You could be thinking that I'm being too hard on myself, but I can assure you I'm not. I should have distributed my time better and thought about what going to extra events would do to me. After all, I've been doing this for some time now and know when a burnout is going to happen. I just wanted to play in the Players' Championship so badly that I ignored that voice in my head and went to Opens anyway. I've only lost twice in the two years I've played in the event, and I wanted to continue that dominance for a third time, even though I haven't put in the work to get myself there. The road was uphill, since I had to skip events anyway for Worlds and Pro Tour Kaladesh, but I deluded myself and ignored that. Wanting it all left me with nothing.
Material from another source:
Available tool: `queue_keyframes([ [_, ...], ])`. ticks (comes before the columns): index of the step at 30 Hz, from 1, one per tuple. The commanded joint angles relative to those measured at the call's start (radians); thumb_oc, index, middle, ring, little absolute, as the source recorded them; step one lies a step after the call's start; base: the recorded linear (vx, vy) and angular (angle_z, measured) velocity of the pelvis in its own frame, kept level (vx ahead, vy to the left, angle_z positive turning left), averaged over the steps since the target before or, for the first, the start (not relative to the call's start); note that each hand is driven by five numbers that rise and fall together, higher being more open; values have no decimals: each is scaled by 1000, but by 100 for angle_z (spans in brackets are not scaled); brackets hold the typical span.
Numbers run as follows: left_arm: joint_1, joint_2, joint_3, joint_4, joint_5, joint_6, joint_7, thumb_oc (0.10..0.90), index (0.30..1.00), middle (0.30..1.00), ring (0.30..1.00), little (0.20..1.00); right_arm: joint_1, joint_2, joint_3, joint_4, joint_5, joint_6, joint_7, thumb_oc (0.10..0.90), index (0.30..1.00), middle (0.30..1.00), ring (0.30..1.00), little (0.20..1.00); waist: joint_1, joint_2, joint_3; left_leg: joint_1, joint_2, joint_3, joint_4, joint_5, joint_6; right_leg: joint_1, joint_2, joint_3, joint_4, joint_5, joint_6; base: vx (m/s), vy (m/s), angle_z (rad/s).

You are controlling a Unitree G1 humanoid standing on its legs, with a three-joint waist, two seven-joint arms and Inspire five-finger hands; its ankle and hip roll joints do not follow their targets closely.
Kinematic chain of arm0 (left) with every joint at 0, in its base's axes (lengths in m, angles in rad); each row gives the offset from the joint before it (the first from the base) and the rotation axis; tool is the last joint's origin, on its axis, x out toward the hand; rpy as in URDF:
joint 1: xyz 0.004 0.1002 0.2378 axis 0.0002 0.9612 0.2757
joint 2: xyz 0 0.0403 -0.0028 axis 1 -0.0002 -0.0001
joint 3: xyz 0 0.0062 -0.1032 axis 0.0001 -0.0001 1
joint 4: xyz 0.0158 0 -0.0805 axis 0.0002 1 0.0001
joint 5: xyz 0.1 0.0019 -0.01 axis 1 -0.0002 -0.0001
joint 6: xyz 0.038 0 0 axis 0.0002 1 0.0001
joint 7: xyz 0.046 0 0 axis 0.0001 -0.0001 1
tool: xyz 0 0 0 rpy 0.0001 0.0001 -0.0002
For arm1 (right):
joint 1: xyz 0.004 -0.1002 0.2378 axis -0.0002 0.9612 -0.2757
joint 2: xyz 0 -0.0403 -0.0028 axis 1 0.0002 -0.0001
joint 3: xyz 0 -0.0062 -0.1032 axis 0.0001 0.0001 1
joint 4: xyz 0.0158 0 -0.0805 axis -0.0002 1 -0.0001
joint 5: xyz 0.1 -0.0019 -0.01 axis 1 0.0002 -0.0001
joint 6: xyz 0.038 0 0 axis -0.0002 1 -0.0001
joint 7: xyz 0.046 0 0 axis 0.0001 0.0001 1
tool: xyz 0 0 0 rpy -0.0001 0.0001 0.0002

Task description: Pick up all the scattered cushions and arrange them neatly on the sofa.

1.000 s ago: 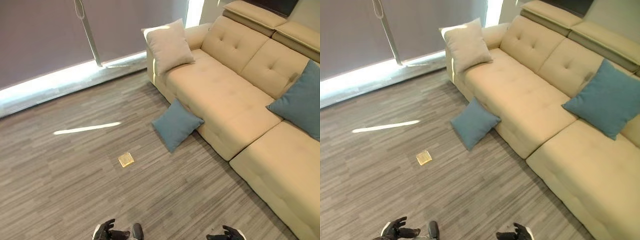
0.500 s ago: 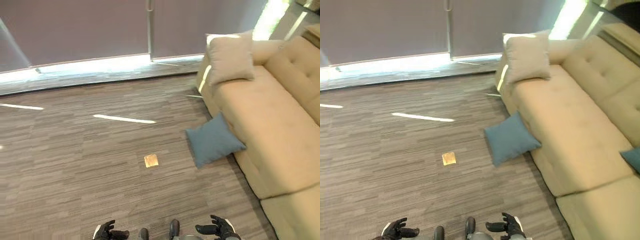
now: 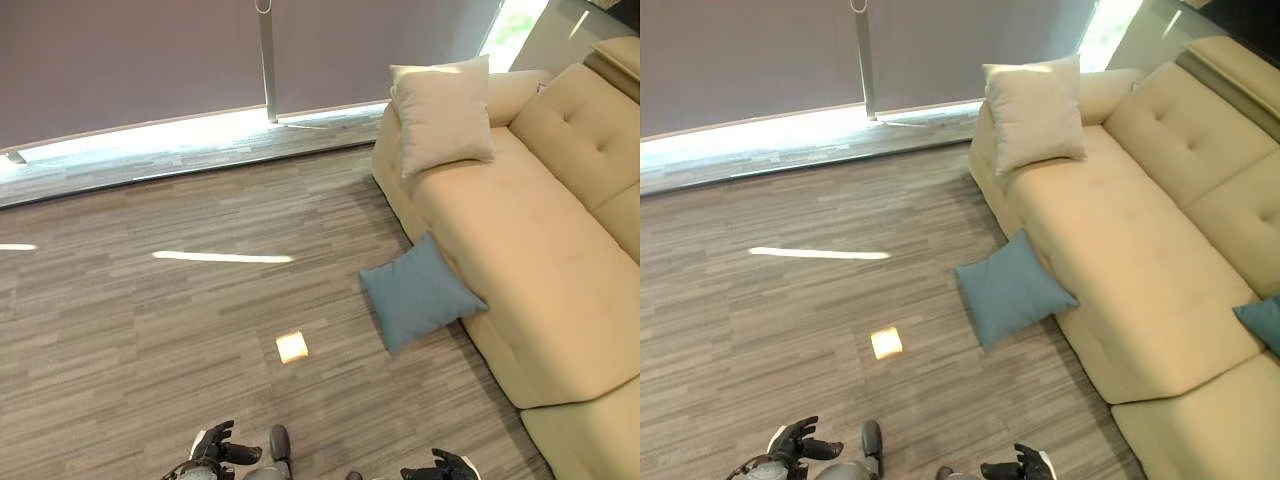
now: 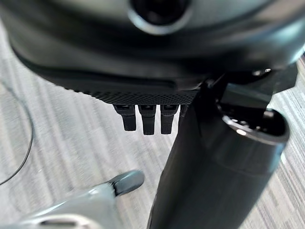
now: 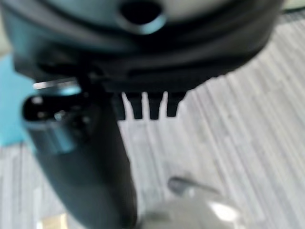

Now I sit at home, re-evaluating my next steps and have decided to take a much needed break from traveling. Instead of trying to qualify for the Players' Championship, I'll contently get out of the way for those trying to secure their spot. I'll most likely play in the last Invitational in December, as well as a Grand Prix, but for the most part I will be taking some time off from competitive events. Odds are that will be the best thing for my content here at StarCityGames.com® and my future results in events.
I'm pretty sure my significant other will also enjoy some more time with me at home.